Trying to “take out” a resurgent Russia was always a predictably bad idea.

Allow me, for once, to quote myself. As I wrote in December 2021, before the escalation of February 2022, a “major change in how the West and Russia relate to each other” was “inevitable” then already, because “sometime between, say, 2008 and 2014, the post-Cold War era has ended, and we are now in a post-post-Cold War world. It is this tectonic shift, Russia’s come-back, far from perfect yet substantial, that fundamentally drives the need for a geopolitical re-adjustment. The latter can happen in a deliberate and negotiated manner, or the movers and shakers of the West, first of all the US, can decide to let geopolitical nature take its course. The second course of, as it were, malign negligence would lead to a much bumpier ride to a new status quo, quite possibly with catastrophic effects.”
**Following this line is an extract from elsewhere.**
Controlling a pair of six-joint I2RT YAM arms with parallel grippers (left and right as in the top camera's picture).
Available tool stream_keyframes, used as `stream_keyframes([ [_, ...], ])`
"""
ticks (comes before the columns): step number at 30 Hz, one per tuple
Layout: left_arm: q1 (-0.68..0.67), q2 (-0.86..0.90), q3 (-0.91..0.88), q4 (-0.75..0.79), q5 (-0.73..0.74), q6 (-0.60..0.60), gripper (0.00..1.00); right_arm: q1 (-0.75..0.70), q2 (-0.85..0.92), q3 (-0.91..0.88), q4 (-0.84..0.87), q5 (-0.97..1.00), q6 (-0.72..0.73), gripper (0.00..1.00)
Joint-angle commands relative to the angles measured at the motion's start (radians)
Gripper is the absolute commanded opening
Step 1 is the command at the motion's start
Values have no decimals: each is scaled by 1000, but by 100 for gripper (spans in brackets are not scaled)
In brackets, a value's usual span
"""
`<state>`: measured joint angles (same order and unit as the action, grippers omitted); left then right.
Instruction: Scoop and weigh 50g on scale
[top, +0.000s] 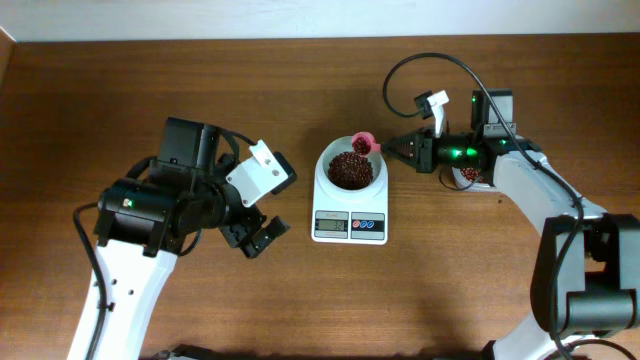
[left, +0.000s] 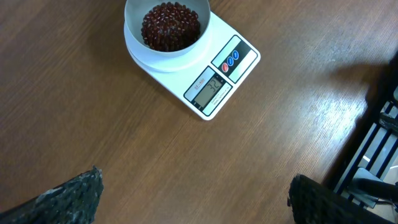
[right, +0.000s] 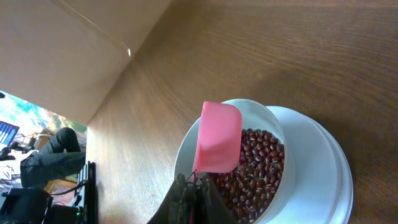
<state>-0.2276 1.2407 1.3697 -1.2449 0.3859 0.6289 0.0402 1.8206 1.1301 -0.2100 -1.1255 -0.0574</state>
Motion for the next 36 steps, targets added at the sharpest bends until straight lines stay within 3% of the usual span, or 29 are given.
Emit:
stream_keyframes([
  [1, 6, -3, -2, 1, 11, 15, 99, 6, 5, 5, 4, -43, 14, 4],
  [3, 6, -3, -2, 1, 11, 15, 99, 5, 5, 5, 20, -227, -97, 4],
  [6, 6, -3, -2, 1, 11, 15, 99, 16, 5, 5, -10, 70, 48, 4],
  [23, 6, -3, -2, 1, 11, 15, 99, 32, 5, 5, 9, 24, 36, 4],
  [26, 6, -3, -2, 1, 11, 15, 99, 31, 5, 5, 55, -168, -3, 4],
  [28, 6, -3, -2, 1, 11, 15, 99, 32, 5, 5, 19, 77, 38, 4],
  [29, 6, -3, -2, 1, 11, 15, 99, 32, 5, 5, 8, 94, 35, 4],
  [32, 6, -3, -2, 1, 11, 15, 99, 32, 5, 5, 28, -5, 35, 4],
  [34, 6, -3, -2, 1, 11, 15, 99, 32, 5, 5, 37, -218, -68, 4],
  [35, 6, -3, -2, 1, 11, 15, 99, 32, 5, 5, 42, -195, -70, 4],
  [36, 6, -3, -2, 1, 11, 15, 99, 32, 5, 5, 32, -53, -8, 4],
])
It is that “much bumpier ride” that, hopefully is coming to an end now – at least for a while – and the result is in: The West has tried and failed to stop Russia; the West has gambled recklessly and lost. Russia is now stronger than before that Western failure, and the West is weaker. Because weakness and strength are always relative, as Thomas Hobbes, past master of realism and pessimism told us a long time ago.
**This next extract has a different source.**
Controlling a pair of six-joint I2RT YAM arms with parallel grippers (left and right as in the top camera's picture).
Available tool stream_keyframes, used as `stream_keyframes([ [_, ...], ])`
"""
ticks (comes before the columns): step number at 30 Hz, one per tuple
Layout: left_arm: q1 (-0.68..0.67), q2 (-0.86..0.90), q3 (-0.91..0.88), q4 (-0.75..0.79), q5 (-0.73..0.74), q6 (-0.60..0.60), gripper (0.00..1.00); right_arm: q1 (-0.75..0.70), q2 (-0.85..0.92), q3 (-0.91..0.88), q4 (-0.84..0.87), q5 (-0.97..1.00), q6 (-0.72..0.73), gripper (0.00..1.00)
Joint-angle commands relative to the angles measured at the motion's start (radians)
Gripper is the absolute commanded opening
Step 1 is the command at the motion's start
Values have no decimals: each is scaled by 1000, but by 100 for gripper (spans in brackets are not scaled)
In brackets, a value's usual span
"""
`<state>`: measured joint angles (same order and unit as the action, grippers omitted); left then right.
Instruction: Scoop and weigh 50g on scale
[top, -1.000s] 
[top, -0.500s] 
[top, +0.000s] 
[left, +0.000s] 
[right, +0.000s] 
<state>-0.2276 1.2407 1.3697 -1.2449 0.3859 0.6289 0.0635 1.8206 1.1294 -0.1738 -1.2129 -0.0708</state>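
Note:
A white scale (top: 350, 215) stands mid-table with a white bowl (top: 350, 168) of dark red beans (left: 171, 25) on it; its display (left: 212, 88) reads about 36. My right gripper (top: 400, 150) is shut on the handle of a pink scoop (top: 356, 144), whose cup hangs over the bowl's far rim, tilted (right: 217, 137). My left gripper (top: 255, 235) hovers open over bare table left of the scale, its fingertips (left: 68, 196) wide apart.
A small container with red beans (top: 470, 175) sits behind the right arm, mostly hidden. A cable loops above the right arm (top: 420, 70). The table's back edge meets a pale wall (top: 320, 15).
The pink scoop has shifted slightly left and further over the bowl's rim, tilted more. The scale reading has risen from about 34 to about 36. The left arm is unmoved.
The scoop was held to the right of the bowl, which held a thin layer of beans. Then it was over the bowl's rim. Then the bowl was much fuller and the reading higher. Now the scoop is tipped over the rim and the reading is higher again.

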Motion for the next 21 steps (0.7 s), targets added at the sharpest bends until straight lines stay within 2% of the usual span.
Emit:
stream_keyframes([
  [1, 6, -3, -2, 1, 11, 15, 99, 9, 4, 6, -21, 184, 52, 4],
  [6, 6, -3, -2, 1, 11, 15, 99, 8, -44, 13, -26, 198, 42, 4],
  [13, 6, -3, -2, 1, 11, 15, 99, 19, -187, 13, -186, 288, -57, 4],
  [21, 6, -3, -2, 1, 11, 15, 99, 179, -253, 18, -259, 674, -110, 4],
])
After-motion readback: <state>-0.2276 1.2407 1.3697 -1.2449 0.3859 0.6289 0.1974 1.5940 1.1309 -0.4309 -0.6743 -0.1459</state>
And here is the second thing that is already clear: The West is not one thing. While it is dominated by the US, its European vassals will suffer much worse from this historic setback. They could have stymied the American war course. If even one major European NATO state (France, Germany, Britain…) had come out and struck a deal with Moscow to never allow Ukraine into NATO, that state would have surely been punished by Washington, but the war could have been avoided. Because every individual NATO member has, in effect, veto power on new admissions. 
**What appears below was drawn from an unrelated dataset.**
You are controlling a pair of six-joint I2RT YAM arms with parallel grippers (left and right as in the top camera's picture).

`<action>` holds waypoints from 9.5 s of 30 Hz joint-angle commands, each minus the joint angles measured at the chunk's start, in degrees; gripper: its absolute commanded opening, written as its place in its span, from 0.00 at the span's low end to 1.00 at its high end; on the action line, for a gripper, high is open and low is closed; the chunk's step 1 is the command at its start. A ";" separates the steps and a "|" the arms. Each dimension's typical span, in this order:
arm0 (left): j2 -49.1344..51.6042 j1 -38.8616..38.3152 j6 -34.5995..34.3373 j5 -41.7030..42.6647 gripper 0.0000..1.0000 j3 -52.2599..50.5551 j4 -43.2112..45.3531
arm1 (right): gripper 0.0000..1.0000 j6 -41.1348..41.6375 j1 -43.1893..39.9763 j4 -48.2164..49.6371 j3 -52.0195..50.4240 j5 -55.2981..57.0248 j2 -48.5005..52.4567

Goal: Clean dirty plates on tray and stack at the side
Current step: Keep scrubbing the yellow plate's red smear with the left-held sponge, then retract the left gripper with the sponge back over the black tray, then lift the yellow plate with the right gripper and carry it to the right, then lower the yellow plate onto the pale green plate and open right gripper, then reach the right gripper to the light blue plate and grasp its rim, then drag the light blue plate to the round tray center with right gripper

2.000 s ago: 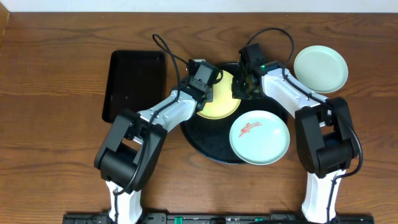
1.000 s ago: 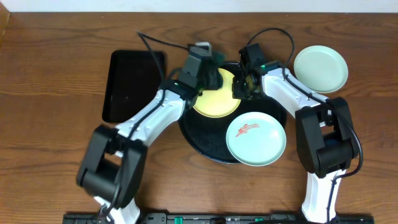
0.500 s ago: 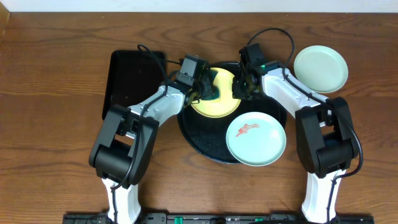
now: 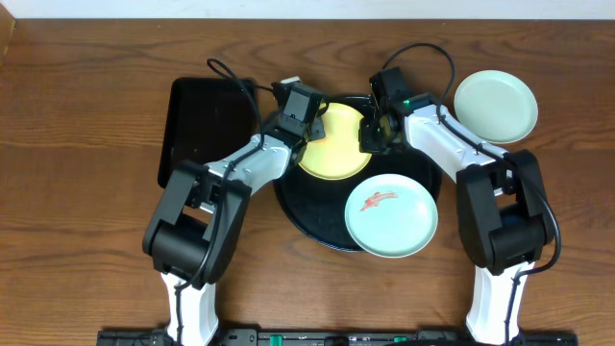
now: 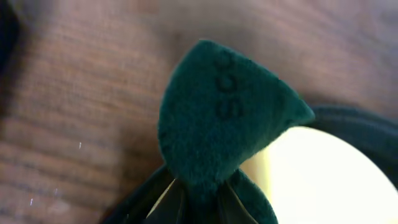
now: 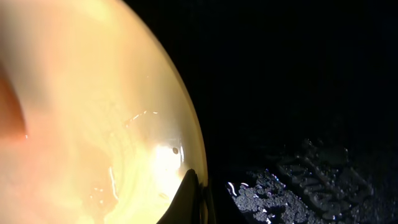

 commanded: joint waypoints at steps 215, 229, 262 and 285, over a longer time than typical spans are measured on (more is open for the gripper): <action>-25.31 26.21 9.29 6.45 0.08 -0.98 -30.91 | 0.42 23.80 -7.85 -37.53 -1.27 5.16 -30.82; -25.31 26.21 9.29 6.47 0.08 -0.98 -30.93 | 0.64 54.75 10.05 -34.12 -21.88 -1.84 -33.09; -25.31 26.21 9.29 6.49 0.08 -0.98 -30.91 | 0.01 34.07 7.69 -6.88 -28.37 2.60 -33.11; -25.31 19.10 9.31 23.12 0.08 -0.98 -28.06 | 0.01 7.52 -0.74 14.60 -26.34 -2.40 -22.73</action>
In an ideal scenario, the hapless vassals could even have banded together and rebelled against their risk-addicted lords in Washington. But they chose complete submission instead. Now they have only two options: Try to continue the proxy war on their own – if there will be a Kiev regime left to collaborate with – in which case the US will watch from the sidelines as they are being ground up. (No, NATO, that is, the US will not help… duh). Or they can give up and try to navigate their defeat by Moscow and abandonment by Washington as best they can through trying to mend ties with Russia. Their economies, in urgent need of rescue, would benefit, as stock market reactions to the recent developments signal. For their own sake, the European “elites” should finally return to reality. Personally, I doubt they will.